客户端配置位于 src/lib/auth/auth-client.ts

import { createAuthClient } from "better-auth/react"
import { inferAdditionalFields } from "better-auth/client/plugins"

export const authClient = createAuthClient({
  baseURL: process.env.NEXT_PUBLIC_AUTH_URL || "http://localhost:3000",
  plugins: [
    inferAdditionalFields<{
      role: string
      isActive: boolean
    }>(),
  ],
})

export const {
  signIn,
  signOut,
  signUp,
  useSession,
  getSession,
} = authClient

数据库架构

用户架构

// src/server/db/schema.ts
export const users = pgTable("users", {
  id: text("id").primaryKey(),
  name: text("name"),
  email: text("email").unique().notNull(),
  emailVerified: timestamp("emailVerified", { mode: "date" }),
  image: text("image"),
  role: text("role").default("user").notNull(),
  isActive: boolean("isActive").default(true).notNull(),
  createdAt: timestamp("createdAt", { mode: "date" }).defaultNow().notNull(),
  updatedAt: timestamp("updatedAt", { mode: "date" }).defaultNow().notNull(),
})

export const sessions = pgTable("sessions", {
  id: text("id").primaryKey(),
  sessionToken: text("sessionToken").unique().notNull(),
  userId: text("userId")
    .notNull()
    .references(() => users.id, { onDelete: "cascade" }),
  expires: timestamp("expires", { mode: "date" }).notNull(),
  createdAt: timestamp("createdAt", { mode: "date" }).defaultNow().notNull(),
})

export const accounts = pgTable("accounts", {
  id: text("id").primaryKey(),
  userId: text("userId")
    .notNull()
    .references(() => users.id, { onDelete: "cascade" }),
  type: text("type").notNull(),
  provider: text("provider").notNull(),
  providerAccountId: text("providerAccountId").notNull(),
  refresh_token: text("refresh_token"),
  access_token: text("access_token"),
  expires_at: integer("expires_at"),
  token_type: text("token_type"),
  scope: text("scope"),
  id_token: text("id_token"),
  session_state: text("session_state"),
  createdAt: timestamp("createdAt", { mode: "date" }).defaultNow().notNull(),
})

OAuth 提供商

GitHub OAuth 设置

  1. 创建 GitHub OAuth 应用

    • 转到 GitHub 设置 > 开发者设置 > OAuth 应用
    • 创建新的 OAuth 应用
    • 设置授权回调 URL:https://yourdomain.com/api/auth/callback/github

  2. 环境变量

    GITHUB_CLIENT_ID=your_github_client_id
GITHUB_CLIENT_SECRET=your_github_client_secret

  3. 在组件中使用

    import { signIn } from "@/lib/auth/auth-client"

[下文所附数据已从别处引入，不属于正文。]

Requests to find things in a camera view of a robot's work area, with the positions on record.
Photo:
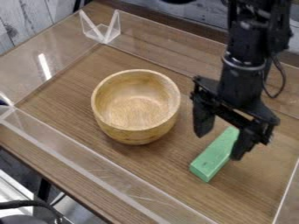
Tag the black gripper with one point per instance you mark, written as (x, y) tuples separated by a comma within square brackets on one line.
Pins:
[(233, 100)]

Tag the green rectangular block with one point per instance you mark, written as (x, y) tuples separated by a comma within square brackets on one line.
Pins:
[(207, 164)]

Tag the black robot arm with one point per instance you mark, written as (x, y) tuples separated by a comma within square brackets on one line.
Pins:
[(259, 34)]

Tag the light wooden bowl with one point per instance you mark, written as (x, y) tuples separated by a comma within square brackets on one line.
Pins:
[(135, 105)]

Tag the black table leg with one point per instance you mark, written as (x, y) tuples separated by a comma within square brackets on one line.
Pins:
[(44, 190)]

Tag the clear acrylic tray enclosure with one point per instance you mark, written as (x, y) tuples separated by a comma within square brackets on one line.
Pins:
[(131, 184)]

export function GitHubSignIn() {
  const handleSignIn = async () => {
    await signIn.social({
      provider: "github",
      callbackURL: "/dashboard",
    })
  }

  return (
    <button onClick={handleSignIn}>
      使用 GitHub 登录
    </button>
  )
}

Google OAuth 设置

  1. 创建 Google OAuth 凭据

    • 转到 Google Cloud Console
    • 创建 OAuth 2.0 客户端 ID
    • 添加授权重定向 URI:https://yourdomain.com/api/auth/callback/google

  2. 环境变量

    GOOGLE_CLIENT_ID=your_google_client_id
GOOGLE_CLIENT_SECRET=your_google_client_secret

  3. 在组件中使用

    import { signIn } from "@/lib/auth/auth-client"

export function GoogleSignIn() {
  const handleSignIn = async () => {
    await signIn.social({
      provider: "google",
      callbackURL: "/dashboard",
    })
  }

  return (
    <button onClick={handleSignIn}>
      使用 Google 登录
    </button>
  )
}

基于角色的访问控制

权限系统

src/lib/auth/permissions.ts 中定义权限:

export const ROLES = {
  ADMIN: "admin",
  USER: "user",
  MODERATOR: "moderator",
} as const

export type Role = typeof ROLES[keyof typeof ROLES]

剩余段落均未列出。